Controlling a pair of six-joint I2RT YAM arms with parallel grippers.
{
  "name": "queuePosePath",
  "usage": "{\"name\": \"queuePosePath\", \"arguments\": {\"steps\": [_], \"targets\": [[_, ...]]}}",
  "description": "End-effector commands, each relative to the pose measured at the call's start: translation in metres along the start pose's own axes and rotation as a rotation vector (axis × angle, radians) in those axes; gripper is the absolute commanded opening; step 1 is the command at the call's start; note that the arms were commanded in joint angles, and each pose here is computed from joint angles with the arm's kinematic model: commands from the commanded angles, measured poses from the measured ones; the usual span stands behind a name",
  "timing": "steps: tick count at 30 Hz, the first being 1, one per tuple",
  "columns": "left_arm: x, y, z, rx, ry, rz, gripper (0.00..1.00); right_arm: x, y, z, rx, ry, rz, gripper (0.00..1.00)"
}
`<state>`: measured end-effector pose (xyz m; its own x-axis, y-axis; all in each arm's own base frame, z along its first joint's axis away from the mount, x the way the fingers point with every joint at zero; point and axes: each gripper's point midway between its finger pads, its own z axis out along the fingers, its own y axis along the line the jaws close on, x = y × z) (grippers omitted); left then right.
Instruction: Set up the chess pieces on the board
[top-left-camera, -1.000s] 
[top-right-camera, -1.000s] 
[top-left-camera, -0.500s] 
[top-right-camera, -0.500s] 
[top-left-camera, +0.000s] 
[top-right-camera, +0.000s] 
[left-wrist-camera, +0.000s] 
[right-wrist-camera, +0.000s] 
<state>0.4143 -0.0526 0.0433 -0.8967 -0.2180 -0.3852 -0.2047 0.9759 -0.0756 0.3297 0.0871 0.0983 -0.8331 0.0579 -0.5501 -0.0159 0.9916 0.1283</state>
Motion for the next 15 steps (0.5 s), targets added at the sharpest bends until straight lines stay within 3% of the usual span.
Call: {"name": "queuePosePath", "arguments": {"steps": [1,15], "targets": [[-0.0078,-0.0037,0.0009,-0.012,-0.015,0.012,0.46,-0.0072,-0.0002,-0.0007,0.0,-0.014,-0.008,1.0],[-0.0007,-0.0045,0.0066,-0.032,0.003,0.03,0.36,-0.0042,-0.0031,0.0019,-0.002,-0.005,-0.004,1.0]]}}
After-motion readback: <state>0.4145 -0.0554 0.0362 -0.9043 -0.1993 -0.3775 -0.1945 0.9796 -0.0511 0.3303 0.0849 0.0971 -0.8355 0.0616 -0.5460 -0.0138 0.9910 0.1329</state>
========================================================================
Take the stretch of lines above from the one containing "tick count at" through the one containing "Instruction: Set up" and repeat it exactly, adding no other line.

● RESPONSE TO THE EXERCISE
  "timing": "steps: tick count at 30 Hz, the first being 1, one per tuple",
  "columns": "left_arm: x, y, z, rx, ry, rz, gripper (0.00..1.00); right_arm: x, y, z, rx, ry, rz, gripper (0.00..1.00)"
}
`<state>`: measured end-effector pose (xyz m; its own x-axis, y-axis; all in each arm's own base frame, z along its first joint's axis away from the mount, x the way the fingers point with every joint at zero; point and axes: each gripper's point midway between its finger pads, its own z axis out along the fingers, its own y axis along the line the jaws close on, x = y × z) (grippers omitted); left then right.
Instruction: Set up the chess pieces on the board

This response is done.